Without dropping or altering a single word, give the listing again.
*** Opening Given information ***
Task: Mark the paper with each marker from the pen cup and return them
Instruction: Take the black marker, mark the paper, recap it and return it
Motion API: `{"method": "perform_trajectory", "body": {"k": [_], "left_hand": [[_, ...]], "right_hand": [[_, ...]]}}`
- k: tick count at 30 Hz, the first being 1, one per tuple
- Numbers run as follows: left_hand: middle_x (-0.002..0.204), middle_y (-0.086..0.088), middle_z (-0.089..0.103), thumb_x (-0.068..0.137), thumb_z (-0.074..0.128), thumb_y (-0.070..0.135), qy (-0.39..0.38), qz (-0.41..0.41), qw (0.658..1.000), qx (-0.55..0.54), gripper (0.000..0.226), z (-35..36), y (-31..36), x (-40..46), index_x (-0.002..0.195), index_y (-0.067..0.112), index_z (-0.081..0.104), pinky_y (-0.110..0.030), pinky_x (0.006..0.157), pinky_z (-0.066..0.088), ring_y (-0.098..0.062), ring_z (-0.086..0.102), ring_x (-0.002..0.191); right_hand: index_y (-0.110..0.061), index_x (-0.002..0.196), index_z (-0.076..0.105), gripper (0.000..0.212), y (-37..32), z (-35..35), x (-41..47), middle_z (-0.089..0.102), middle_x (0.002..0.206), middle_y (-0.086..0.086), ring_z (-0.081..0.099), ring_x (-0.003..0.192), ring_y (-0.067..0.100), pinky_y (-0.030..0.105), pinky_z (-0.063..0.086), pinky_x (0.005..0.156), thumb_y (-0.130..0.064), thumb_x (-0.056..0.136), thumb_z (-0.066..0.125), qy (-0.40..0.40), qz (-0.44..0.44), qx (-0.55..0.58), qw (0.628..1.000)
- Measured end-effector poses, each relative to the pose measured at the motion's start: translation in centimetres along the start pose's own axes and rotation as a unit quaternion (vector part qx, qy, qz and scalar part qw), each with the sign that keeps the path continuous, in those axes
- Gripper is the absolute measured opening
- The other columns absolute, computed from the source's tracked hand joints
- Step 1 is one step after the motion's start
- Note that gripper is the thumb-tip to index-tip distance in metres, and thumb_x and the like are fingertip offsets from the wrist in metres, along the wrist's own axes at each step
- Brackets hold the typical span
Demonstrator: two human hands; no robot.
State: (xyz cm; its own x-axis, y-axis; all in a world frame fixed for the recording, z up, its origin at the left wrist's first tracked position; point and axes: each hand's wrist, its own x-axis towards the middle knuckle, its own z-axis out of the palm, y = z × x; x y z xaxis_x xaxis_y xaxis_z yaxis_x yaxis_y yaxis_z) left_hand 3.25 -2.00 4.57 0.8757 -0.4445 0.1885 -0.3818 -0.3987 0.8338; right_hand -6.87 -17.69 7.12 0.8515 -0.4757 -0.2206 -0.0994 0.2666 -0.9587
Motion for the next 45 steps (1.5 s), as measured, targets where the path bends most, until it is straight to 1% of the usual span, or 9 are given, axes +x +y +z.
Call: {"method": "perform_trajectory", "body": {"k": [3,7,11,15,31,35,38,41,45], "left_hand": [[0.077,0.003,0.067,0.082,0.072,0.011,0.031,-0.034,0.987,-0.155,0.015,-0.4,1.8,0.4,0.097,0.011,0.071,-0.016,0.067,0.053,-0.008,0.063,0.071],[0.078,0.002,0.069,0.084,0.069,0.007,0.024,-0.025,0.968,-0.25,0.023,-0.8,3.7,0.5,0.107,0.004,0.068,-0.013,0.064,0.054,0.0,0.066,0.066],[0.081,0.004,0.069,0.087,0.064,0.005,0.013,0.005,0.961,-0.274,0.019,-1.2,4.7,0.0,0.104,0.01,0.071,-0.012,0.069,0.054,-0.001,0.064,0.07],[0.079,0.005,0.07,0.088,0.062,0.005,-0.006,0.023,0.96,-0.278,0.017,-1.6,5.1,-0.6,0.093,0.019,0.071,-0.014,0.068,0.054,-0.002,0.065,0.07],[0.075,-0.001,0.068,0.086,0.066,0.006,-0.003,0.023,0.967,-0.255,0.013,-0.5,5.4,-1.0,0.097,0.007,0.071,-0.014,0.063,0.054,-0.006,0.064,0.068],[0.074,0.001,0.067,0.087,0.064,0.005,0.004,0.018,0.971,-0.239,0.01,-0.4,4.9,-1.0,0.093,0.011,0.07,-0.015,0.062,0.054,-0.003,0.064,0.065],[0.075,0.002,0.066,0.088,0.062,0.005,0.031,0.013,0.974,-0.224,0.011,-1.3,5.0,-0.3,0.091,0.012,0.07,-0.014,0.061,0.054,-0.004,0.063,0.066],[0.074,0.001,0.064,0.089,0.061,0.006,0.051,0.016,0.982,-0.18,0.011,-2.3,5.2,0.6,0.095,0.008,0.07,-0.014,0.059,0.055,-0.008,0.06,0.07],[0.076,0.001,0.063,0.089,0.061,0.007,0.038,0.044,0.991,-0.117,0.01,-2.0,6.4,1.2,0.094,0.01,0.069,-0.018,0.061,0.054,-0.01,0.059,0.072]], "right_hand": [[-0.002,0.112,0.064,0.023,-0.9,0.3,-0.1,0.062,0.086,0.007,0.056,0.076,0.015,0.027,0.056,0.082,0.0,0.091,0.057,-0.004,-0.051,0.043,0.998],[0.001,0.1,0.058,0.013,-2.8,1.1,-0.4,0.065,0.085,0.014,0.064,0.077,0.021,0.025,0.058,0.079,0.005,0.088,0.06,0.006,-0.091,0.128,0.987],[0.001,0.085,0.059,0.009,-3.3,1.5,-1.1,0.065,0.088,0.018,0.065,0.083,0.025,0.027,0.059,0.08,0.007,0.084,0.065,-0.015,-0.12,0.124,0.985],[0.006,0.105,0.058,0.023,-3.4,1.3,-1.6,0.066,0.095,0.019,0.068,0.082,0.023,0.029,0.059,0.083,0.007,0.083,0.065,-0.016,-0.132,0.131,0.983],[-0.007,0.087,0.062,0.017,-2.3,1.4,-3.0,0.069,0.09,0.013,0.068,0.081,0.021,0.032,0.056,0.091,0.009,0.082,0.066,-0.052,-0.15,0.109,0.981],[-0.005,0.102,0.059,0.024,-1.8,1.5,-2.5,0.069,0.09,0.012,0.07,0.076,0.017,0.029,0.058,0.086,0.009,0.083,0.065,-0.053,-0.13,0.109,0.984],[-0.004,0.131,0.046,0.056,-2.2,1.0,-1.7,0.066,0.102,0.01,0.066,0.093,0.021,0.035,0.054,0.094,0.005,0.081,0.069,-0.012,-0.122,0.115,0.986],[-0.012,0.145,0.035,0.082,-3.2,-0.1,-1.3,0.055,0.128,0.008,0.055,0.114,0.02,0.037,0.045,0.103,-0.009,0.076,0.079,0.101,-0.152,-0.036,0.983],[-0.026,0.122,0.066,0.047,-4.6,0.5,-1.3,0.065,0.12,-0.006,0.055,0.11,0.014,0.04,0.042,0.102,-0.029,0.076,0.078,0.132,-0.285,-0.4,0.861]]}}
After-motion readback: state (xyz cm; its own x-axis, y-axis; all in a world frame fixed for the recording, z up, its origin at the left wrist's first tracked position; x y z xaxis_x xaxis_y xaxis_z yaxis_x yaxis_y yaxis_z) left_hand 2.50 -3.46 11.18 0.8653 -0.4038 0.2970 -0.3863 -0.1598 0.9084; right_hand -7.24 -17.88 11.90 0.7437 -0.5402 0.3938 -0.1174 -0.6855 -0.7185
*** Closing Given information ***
Reply:
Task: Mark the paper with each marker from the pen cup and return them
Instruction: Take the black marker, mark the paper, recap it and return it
Motion API: `{"method": "perform_trajectory", "body": {"k": [_], "left_hand": [[_, ...]], "right_hand": [[_, ...]]}}`
- k: tick count at 30 Hz, the first being 1, one per tuple
- Numbers run as follows: left_hand: middle_x (-0.002..0.204), middle_y (-0.086..0.088), middle_z (-0.089..0.103), thumb_x (-0.068..0.137), thumb_z (-0.074..0.128), thumb_y (-0.070..0.135), qy (-0.39..0.38), qz (-0.41..0.41), qw (0.658..1.000), qx (-0.55..0.54), gripper (0.000..0.226), z (-35..36), y (-31..36), x (-40..46), index_x (-0.002..0.195), index_y (-0.067..0.112), index_z (-0.081..0.104), pinky_y (-0.110..0.030), pinky_x (0.006..0.157), pinky_z (-0.066..0.088), ring_y (-0.098..0.062), ring_z (-0.086..0.102), ring_x (-0.002..0.191); right_hand: index_y (-0.110..0.061), index_x (-0.002..0.196), index_z (-0.076..0.105), gripper (0.000..0.212), y (-37..32), z (-35..35), x (-41..47), middle_z (-0.089..0.102), middle_x (0.002..0.206), middle_y (-0.086..0.086), ring_z (-0.081..0.099), ring_x (-0.003..0.192), ring_y (-0.067..0.100), pinky_y (-0.030..0.105), pinky_z (-0.063..0.086), pinky_x (0.005..0.156), thumb_y (-0.130..0.064), thumb_x (-0.056..0.136), thumb_z (-0.066..0.125), qy (-0.40..0.40), qz (-0.44..0.44), qx (-0.55..0.58), qw (0.628..1.000)
- Measured end-effector poses, each relative to the pose measured at the motion's start: translation in centimetres along the start pose's own axes and rotation as a unit quaternion (vector part qx, qy, qz and scalar part qw), each with the sign that keeps the path continuous, in those axes
- Gripper is the absolute measured opening
- The other columns absolute, computed from the source's tracked hand joints
- Step 1 is one step after the motion's start
- Note that gripper is the thumb-tip to index-tip distance in metres, and thumb_x and the like are fingertip offsets from the wrist in metres, along the wrist's own axes at each step
- Brackets hold the typical span
Demonstrator: two human hands; no robot.
State: (xyz cm; its own x-axis, y-axis; all in a world frame fixed for the recording, z up, its origin at the left wrist's first tracked position; point and axes: each hand's wrist, its own x-axis towards the middle knuckle, its own z-axis out of the palm, y = z × x; x y z xaxis_x xaxis_y xaxis_z yaxis_x yaxis_y yaxis_z) left_hand 3.25 -2.00 4.57 0.8757 -0.4445 0.1885 -0.3818 -0.3987 0.8338; right_hand -6.87 -17.69 7.12 0.8515 -0.4757 -0.2206 -0.0994 0.2666 -0.9587
Motion for the next 45 steps (1.5 s), as measured, targets where the path bends most, until it is straight to 1% of the usual span, or 9 are given, axes +x +y +z.
Call: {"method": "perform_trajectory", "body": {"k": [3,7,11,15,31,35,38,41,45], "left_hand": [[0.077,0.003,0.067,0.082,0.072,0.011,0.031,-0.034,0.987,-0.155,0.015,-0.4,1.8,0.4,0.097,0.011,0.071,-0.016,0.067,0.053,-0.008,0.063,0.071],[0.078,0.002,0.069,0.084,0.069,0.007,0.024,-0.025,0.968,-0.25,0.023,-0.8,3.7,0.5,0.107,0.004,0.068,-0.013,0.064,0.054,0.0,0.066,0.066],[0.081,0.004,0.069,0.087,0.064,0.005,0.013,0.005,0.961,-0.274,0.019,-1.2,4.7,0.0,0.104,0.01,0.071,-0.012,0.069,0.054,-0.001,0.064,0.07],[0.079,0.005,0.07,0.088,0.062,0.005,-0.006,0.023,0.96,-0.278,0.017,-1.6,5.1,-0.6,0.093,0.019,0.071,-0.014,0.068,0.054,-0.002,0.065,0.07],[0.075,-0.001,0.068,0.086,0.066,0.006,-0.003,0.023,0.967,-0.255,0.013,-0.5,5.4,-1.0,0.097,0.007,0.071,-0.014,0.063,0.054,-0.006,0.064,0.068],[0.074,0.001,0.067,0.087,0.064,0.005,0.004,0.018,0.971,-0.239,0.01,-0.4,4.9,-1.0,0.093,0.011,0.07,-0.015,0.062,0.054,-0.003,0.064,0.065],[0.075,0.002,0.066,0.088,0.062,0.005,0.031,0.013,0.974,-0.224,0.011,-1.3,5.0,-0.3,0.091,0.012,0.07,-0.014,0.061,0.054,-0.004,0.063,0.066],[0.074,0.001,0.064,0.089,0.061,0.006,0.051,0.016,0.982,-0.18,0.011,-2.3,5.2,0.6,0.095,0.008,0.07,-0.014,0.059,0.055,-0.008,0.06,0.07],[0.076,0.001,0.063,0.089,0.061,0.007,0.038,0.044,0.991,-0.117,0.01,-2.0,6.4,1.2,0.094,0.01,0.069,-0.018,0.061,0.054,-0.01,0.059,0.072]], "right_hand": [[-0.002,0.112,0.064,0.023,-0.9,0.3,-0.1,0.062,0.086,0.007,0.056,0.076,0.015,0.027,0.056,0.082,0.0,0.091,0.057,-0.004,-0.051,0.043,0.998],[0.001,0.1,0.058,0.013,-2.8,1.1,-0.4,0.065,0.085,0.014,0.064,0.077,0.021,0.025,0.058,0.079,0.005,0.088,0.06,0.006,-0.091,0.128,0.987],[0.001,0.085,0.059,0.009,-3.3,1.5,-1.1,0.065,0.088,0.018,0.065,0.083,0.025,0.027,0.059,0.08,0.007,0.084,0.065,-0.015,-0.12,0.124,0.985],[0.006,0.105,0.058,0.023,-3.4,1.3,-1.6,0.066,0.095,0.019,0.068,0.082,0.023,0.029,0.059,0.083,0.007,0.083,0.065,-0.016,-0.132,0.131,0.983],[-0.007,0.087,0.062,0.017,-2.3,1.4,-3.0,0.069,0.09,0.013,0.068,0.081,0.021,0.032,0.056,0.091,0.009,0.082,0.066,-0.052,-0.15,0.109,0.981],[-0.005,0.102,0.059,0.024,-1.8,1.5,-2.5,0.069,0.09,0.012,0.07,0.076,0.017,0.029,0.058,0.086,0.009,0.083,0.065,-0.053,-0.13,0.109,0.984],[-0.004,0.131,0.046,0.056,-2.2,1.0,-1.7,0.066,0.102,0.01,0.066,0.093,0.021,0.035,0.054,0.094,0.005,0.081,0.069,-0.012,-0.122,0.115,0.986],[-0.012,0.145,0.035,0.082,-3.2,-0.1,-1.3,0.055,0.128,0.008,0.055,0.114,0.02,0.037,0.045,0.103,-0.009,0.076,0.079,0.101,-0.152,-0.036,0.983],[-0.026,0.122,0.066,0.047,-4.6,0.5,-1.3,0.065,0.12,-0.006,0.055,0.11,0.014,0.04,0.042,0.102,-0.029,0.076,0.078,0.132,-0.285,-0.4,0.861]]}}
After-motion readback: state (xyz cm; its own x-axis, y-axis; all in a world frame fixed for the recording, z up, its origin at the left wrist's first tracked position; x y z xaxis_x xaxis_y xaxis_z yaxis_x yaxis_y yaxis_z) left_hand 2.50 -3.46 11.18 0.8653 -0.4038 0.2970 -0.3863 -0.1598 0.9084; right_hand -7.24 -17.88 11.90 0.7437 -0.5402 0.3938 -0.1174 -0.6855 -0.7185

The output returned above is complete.